Senegal and Bangladesh Protect Sharks and Rays

With stronger regulations, countries are leading on CITES implementation

Senegal and Bangladesh Protect Sharks and Rays
shortfin mako shark
Longfin and shortfin mako sharks, seen above, and 16 ray species gained international trade protections in August 2019.
Getty Images Alessandro De Maddalena

Despite progress in conservation efforts in recent years, many shark populations still face significant threats and continue to decline. Senegal and Bangladesh are among the many countries trying to address those threats by adopting policies to protect and sustainably manage vulnerable sharks and rays, especially those listed by the Convention of International Trade in Endangered Species of Wild Fauna and Flora (CITES).

The regions of West Africa and South Asia have led in shark conservation by co-sponsoring and advocating for new shark and ray listings at the most recent CITES Conference of the Parties last August, where 18 species of sharks and rays were included in Appendix II. Governments are responsible for making sure that international trade in Appendix II species is sustainable, legal and not detrimental to populations in the wild.

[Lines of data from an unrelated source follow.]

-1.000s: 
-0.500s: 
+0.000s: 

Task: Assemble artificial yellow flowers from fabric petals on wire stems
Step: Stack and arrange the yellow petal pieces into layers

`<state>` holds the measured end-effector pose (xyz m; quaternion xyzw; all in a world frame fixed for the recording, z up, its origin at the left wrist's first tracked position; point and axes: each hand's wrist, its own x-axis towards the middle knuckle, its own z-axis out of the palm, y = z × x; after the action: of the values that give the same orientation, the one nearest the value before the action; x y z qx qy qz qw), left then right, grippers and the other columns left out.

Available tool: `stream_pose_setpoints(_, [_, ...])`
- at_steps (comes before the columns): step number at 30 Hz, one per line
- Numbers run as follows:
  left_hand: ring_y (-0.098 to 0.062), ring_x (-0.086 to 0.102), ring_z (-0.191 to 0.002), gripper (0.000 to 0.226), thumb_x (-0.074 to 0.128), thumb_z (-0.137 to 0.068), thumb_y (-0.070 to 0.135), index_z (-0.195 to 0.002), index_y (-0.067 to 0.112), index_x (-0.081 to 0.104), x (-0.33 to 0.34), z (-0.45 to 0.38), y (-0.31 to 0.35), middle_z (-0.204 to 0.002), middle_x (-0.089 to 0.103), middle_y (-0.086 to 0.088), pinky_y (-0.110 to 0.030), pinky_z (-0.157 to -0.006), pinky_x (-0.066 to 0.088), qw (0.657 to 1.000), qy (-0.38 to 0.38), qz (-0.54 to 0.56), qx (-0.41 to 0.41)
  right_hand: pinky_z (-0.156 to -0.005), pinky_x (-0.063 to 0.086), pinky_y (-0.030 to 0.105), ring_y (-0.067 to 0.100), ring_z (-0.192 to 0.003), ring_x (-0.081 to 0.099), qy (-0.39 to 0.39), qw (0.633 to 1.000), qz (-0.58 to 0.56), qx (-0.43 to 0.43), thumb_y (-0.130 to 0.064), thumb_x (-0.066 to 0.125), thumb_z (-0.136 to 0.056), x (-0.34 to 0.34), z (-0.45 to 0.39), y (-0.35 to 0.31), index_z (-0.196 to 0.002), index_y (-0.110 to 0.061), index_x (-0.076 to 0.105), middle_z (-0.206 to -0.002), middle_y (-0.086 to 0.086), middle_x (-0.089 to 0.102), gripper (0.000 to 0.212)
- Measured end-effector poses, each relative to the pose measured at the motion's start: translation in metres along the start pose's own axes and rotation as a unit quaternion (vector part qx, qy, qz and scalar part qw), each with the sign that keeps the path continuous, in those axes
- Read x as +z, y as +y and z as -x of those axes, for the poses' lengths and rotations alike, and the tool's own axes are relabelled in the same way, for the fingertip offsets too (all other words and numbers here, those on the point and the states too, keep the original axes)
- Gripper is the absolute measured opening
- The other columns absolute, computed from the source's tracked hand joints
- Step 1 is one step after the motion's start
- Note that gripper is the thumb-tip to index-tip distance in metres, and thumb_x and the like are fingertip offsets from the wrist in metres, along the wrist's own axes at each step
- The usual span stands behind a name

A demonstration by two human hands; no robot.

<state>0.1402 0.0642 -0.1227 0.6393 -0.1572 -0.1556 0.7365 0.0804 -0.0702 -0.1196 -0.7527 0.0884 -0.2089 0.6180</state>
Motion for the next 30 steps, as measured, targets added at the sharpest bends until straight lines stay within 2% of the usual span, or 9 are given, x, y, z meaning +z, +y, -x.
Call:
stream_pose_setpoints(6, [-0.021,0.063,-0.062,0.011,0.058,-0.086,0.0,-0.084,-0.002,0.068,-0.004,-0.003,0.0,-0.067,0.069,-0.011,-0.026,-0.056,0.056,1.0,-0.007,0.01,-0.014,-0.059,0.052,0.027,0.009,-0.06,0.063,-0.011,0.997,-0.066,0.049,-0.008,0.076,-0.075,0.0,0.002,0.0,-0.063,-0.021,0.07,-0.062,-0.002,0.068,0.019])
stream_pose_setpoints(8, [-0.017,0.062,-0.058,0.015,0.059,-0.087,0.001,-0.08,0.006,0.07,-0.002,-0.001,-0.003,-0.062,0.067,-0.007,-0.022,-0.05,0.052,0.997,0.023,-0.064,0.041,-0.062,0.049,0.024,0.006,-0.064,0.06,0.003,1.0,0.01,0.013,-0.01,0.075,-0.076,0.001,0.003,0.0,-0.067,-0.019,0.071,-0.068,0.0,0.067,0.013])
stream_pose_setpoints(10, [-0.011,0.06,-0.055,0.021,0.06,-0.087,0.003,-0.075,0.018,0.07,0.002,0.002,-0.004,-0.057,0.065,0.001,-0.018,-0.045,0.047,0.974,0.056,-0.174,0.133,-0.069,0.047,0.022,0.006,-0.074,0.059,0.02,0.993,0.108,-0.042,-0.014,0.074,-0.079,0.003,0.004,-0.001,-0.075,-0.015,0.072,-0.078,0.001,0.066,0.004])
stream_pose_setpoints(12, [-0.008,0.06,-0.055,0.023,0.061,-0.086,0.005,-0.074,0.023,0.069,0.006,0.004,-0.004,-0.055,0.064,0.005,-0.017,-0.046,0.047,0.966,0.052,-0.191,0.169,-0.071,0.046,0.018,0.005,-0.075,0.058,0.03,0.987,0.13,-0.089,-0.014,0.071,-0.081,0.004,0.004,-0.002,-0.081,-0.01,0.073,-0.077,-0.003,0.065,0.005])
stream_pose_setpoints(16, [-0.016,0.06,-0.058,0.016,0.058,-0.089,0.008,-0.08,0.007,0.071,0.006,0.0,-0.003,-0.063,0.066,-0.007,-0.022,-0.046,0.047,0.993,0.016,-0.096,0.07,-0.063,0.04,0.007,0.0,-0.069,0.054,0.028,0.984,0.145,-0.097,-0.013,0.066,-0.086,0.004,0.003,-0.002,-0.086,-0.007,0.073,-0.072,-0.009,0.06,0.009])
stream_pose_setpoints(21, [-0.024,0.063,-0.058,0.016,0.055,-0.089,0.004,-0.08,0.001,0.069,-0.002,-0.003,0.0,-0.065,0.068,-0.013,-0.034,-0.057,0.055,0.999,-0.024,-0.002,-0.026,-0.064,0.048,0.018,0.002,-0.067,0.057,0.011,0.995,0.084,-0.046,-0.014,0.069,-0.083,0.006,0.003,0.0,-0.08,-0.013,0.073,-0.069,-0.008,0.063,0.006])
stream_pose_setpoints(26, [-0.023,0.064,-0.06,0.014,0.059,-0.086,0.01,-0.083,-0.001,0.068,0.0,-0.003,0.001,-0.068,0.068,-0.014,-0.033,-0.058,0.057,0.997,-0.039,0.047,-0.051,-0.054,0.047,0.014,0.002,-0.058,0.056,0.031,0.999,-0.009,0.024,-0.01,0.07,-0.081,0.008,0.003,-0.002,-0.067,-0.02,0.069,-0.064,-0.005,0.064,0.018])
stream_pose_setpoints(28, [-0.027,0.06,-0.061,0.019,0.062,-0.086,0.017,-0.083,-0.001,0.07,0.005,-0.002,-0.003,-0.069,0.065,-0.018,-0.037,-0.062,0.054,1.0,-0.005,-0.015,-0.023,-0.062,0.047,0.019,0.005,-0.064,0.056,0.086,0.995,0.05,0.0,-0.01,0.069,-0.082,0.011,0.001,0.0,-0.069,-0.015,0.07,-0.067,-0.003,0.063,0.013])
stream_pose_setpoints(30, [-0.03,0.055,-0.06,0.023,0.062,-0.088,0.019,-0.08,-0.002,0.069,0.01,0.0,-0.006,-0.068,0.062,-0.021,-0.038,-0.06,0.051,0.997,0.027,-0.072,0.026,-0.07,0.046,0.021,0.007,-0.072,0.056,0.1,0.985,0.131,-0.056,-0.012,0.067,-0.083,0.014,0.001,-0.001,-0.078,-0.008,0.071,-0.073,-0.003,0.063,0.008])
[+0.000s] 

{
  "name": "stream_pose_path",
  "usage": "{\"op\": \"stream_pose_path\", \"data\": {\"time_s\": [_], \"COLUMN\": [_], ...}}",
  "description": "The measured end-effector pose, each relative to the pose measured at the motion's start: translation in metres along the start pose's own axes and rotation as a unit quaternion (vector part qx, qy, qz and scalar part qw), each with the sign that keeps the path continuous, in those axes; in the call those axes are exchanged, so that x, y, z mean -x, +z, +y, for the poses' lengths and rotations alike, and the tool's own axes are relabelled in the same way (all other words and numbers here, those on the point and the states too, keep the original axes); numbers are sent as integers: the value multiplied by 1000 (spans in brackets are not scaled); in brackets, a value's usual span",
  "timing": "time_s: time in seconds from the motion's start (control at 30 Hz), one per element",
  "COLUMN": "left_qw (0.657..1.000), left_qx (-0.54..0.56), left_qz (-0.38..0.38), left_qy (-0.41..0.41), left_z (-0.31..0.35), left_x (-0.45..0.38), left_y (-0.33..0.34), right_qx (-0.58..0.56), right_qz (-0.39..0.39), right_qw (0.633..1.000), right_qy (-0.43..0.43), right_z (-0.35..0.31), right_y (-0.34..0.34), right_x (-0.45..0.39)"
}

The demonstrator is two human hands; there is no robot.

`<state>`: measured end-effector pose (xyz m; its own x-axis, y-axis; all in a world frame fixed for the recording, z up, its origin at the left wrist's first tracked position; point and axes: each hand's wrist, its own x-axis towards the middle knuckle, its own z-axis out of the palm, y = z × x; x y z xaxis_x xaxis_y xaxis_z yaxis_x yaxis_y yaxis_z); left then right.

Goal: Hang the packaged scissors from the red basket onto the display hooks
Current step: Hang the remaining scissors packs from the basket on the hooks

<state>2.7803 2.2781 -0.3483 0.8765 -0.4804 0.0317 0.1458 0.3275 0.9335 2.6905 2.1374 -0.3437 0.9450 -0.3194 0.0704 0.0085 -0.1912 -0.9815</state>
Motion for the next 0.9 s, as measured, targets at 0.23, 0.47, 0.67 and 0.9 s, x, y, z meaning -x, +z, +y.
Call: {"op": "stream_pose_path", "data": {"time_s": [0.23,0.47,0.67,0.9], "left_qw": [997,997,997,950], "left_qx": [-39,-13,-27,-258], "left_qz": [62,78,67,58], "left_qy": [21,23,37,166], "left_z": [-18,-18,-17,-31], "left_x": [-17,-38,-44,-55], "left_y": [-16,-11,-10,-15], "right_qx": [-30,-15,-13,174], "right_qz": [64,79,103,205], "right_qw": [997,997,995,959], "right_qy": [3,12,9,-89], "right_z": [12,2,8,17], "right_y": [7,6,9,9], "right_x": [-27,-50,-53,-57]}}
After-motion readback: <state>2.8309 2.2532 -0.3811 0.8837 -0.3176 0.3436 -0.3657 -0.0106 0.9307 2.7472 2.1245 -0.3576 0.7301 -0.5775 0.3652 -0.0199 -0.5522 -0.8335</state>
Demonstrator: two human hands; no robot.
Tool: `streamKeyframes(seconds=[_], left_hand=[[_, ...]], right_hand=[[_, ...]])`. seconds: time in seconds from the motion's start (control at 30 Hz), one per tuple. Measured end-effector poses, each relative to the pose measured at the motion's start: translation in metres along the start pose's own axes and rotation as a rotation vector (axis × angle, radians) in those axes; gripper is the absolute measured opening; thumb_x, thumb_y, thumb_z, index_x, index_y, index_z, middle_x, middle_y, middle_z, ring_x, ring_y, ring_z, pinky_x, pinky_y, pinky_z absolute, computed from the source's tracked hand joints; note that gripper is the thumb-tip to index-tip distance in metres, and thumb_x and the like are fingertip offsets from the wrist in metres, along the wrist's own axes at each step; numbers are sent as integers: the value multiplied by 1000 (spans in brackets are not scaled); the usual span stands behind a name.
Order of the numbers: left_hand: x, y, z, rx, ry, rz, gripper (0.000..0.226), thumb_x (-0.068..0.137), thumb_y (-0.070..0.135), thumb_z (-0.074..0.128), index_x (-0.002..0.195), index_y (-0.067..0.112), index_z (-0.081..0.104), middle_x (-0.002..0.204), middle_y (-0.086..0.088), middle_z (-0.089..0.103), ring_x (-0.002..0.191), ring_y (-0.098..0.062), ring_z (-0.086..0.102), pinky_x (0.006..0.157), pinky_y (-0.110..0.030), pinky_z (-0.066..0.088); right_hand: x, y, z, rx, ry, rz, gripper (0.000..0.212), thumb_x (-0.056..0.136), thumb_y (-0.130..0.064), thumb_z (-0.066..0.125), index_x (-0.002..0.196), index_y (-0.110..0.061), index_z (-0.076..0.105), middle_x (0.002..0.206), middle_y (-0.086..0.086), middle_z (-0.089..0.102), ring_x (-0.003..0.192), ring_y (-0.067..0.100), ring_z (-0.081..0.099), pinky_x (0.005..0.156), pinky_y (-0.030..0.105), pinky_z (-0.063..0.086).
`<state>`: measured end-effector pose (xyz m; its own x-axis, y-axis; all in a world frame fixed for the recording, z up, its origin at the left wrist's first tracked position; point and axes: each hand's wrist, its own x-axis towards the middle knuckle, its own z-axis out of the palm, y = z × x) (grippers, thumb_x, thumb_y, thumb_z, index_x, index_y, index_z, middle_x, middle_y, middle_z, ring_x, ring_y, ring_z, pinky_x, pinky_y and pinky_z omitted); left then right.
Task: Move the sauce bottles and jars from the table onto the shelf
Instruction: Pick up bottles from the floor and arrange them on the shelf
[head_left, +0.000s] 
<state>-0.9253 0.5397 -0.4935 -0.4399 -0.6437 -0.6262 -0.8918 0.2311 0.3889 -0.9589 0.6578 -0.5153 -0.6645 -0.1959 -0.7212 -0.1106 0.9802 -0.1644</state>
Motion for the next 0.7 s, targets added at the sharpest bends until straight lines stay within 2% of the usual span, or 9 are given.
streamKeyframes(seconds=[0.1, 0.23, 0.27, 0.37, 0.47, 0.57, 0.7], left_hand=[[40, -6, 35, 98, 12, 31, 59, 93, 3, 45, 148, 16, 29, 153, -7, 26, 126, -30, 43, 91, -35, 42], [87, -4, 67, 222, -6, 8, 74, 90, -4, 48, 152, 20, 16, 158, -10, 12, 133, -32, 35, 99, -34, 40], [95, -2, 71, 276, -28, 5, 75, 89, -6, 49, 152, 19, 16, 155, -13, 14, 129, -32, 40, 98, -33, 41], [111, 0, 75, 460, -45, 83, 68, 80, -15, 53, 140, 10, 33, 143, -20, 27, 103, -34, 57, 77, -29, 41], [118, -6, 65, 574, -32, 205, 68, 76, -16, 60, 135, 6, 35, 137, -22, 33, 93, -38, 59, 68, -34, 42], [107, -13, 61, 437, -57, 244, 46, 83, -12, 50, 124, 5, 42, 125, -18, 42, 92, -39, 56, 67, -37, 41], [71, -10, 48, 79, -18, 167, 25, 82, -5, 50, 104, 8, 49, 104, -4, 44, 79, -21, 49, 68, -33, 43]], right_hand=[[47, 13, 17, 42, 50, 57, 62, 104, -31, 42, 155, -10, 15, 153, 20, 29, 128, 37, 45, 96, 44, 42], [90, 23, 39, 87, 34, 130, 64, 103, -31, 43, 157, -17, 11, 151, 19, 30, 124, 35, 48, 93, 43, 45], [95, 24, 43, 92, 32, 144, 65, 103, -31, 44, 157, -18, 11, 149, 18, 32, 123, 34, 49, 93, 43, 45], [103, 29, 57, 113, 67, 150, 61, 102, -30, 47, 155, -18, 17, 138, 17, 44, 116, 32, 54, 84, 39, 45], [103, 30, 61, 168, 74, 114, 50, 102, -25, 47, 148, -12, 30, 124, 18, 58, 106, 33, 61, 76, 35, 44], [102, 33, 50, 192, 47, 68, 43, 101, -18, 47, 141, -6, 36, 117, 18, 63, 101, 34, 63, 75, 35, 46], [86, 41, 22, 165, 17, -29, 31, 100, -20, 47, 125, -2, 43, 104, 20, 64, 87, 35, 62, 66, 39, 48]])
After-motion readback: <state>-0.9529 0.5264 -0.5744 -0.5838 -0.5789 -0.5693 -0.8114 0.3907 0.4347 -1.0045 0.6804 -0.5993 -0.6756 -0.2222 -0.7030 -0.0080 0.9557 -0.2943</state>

For the first time since 1986, Senegal is amending its Hunting and Wildlife Protection Code, which, when approved by Parliament, will create a legal framework under which agencies will be able to protect or manage all species listed under CITES and the Convention on the Conservation of Migratory Species of Wild Animals (CMS), including sharks and rays. The amendment will fully protect all species listed on Appendix I and require management measures determined by the permit for each Appendix II-listed species. Most significant, all species listed in the future in CITES and CMS will automatically be added to their respective schedules within the code, thus further amendments won’t be needed to include additional species. The Government of Senegal held six workshops with the support of Humane Society International and The Pew Charitable Trusts to help ensure it consulted relevant departments and stakeholders within the country in amending its law. As a result, there is broad support for the updated code.

CITES participants
Participants representing relevant ministries, including departments of water and forest, parks and wildlife, and marine protected areas, and stakeholders including district councils across Senegal at the February workshop in Dakar to discuss the country’s Hunting and Wildlife Protection Code.
The Pew Charitable Trusts

Similarly, Bangladesh is updating its Wildlife (Conservation and Security) Act, 2012, to protect CITES-listed sharks and rays. The Wildlife Conservation Society (WCS) Bangladesh Program, with support from Blue Resources Trust and Pew, is raising awareness on shark and ray conservation in Bangladesh and why it’s important that the Government is taking action to save threatened species.

As part of the Government’s World Wildlife Day celebration on 3 March, WCS Bangladesh launched an interactive exhibition called “Ocean Guardians: Protecting Threatened Sharks and Rays in Bangladesh.” The exhibition was hosted by the Forest Department and jointly inaugurated by the minister of Environment, Forest and Climate Change and the president of the Inter-Parliamentary Union. It will travel to different regions of the country to educate Government officials and the general public on why sharks and rays are in trouble and what is being done to protect them. In addition, a radio program series produced by WCS is airing throughout the coastal region of the country. The radio programs showcase the unique features of whale sharks, hammerhead and thresher sharks, manta rays and sawfish and how these threatened species can be saved from extinction.

The Honorable Minister of Environment, Forest and Climate Change Md. Shahab Uddin (center, in black vest) and other high government officials attending the inauguration of the “Ocean Guardians: Protecting Threatened Sharks and Rays in Bangladesh” exhibition on 3 March in Dhaka.
WCS Bangladesh

Senegal and Bangladesh, along with other countries in West Africa and South Asia, are firmly committed to successfully implementing all CITES shark and ray listings and maintaining the momentum to properly manage these imperiled species worldwide. Their ongoing leadership will have a much needed positive impact on shark and ray species, whose populations are continuing to decline.

Workshops and outreach efforts were funded by the Shark Conservation Fund.

KerriLynn Miller is an officer with Pew’s global shark conservation campaign.